Required action.
Select the lines below containing the word "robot".

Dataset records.
------------------------------------------------------------------------

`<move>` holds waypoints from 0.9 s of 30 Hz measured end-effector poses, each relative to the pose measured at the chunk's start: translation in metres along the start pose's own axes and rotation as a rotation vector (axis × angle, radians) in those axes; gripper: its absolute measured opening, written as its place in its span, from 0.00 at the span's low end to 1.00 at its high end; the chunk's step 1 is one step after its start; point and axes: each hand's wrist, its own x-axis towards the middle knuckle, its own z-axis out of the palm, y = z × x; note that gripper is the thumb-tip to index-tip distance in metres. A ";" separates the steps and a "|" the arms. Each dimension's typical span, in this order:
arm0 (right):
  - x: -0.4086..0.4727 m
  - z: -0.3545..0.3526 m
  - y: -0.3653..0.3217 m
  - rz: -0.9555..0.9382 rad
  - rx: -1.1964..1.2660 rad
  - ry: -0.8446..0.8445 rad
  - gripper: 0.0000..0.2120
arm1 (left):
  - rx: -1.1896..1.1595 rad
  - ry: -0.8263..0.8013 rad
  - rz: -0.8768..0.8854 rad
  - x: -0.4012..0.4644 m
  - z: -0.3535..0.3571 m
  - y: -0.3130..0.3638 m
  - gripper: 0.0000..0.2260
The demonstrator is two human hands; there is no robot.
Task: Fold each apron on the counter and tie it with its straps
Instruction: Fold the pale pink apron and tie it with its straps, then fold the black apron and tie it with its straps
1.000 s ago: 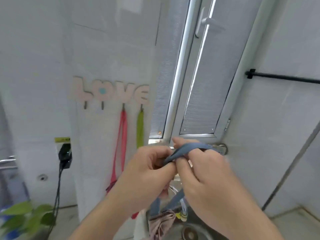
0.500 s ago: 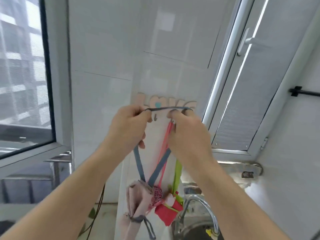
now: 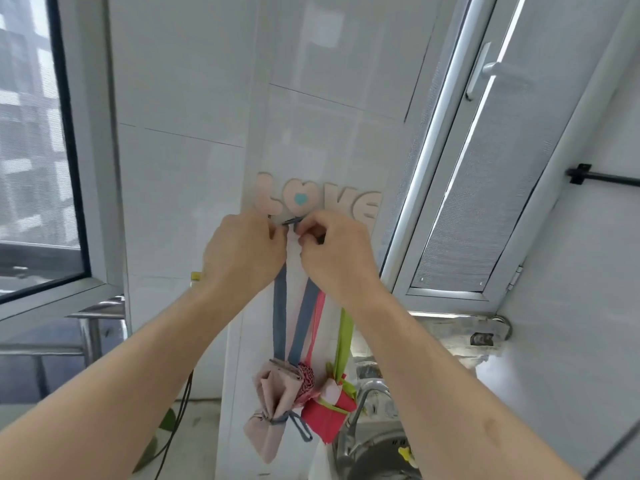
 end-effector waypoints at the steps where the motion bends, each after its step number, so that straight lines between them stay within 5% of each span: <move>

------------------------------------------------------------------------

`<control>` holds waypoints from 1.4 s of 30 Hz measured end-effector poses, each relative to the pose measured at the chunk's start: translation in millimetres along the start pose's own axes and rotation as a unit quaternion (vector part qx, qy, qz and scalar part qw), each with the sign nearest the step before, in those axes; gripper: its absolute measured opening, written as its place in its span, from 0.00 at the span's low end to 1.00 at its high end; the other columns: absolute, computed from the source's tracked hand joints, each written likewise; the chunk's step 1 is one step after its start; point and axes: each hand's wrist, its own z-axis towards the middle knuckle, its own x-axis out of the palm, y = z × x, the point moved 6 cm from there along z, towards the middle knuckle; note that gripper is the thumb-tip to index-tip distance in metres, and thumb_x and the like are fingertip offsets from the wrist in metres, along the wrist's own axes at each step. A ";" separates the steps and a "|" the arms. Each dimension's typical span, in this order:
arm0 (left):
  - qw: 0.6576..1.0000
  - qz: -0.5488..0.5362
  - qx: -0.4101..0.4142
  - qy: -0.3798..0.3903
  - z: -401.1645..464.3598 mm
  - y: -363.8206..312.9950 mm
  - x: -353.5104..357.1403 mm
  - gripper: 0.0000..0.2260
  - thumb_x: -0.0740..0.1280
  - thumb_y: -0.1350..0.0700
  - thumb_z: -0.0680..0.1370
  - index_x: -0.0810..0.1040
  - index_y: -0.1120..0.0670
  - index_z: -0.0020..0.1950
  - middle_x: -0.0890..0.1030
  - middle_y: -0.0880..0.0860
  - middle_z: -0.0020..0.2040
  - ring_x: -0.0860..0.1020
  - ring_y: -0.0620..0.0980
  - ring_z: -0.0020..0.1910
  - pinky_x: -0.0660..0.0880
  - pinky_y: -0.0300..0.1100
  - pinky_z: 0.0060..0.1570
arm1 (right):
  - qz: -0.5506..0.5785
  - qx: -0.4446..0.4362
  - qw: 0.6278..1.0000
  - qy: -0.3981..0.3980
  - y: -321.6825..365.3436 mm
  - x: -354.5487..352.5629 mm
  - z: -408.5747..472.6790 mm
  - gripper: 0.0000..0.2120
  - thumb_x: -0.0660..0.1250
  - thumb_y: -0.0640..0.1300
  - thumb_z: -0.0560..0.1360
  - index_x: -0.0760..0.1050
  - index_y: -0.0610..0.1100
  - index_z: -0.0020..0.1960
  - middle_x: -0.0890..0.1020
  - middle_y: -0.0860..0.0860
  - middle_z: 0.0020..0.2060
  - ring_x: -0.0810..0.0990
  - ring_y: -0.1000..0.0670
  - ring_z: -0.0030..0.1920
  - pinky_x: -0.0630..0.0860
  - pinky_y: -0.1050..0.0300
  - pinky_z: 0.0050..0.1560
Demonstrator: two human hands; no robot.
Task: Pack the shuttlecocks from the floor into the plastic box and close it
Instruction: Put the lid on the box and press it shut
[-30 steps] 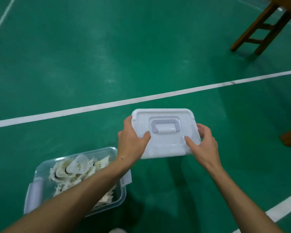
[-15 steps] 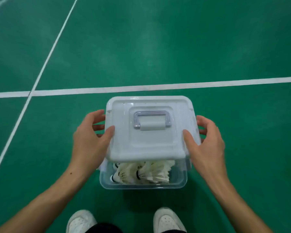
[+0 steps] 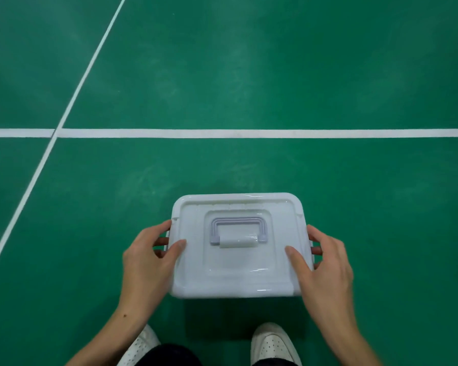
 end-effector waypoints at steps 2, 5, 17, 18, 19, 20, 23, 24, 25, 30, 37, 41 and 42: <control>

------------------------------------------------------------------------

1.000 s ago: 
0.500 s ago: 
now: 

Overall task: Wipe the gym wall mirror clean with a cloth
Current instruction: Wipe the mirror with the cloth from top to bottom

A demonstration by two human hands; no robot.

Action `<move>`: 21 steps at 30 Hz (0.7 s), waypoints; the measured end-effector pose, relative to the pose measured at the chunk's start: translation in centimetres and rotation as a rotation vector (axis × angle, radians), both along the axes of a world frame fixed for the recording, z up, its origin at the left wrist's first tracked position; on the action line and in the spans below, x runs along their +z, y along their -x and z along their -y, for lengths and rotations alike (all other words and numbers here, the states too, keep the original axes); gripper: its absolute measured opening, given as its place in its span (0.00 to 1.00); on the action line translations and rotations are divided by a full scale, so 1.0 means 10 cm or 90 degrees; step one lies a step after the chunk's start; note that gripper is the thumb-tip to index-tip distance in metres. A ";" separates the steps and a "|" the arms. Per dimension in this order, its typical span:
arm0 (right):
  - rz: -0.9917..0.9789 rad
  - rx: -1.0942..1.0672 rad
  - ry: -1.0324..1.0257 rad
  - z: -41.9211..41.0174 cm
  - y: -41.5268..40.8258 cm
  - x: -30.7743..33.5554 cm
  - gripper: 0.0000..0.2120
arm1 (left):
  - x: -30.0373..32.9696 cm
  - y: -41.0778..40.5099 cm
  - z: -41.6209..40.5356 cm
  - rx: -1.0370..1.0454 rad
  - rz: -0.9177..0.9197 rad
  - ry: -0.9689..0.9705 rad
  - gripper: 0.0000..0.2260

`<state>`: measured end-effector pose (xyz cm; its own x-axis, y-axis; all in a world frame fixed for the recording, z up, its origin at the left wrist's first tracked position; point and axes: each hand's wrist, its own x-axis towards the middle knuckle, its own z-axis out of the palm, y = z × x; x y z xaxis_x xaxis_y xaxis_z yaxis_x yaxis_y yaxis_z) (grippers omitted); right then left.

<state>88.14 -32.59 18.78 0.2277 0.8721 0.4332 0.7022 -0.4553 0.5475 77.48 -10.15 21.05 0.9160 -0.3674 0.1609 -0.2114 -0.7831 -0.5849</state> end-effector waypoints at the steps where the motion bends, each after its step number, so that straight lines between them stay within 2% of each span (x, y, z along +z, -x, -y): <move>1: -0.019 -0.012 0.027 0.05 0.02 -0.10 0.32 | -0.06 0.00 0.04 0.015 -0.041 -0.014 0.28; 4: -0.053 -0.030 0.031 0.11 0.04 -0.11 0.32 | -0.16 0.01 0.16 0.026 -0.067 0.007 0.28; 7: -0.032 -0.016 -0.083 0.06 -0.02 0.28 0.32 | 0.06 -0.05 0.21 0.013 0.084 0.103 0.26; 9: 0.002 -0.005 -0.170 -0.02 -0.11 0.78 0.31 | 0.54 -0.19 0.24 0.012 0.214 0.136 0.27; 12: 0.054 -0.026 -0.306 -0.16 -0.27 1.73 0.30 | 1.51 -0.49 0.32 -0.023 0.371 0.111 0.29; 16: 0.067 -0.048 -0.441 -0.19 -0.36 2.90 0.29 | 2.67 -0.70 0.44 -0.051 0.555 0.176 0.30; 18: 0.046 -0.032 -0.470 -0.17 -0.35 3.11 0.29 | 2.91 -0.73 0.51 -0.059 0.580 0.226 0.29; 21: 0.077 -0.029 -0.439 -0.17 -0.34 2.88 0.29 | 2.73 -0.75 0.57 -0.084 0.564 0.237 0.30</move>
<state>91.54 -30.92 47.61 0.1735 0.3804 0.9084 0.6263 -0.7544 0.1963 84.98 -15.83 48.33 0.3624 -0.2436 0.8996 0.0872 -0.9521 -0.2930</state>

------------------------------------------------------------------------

Completed task.
The demonstrator is two human hands; there is no robot.
Demonstrator: two human hands; no robot.
A demonstration by two human hands; no robot.

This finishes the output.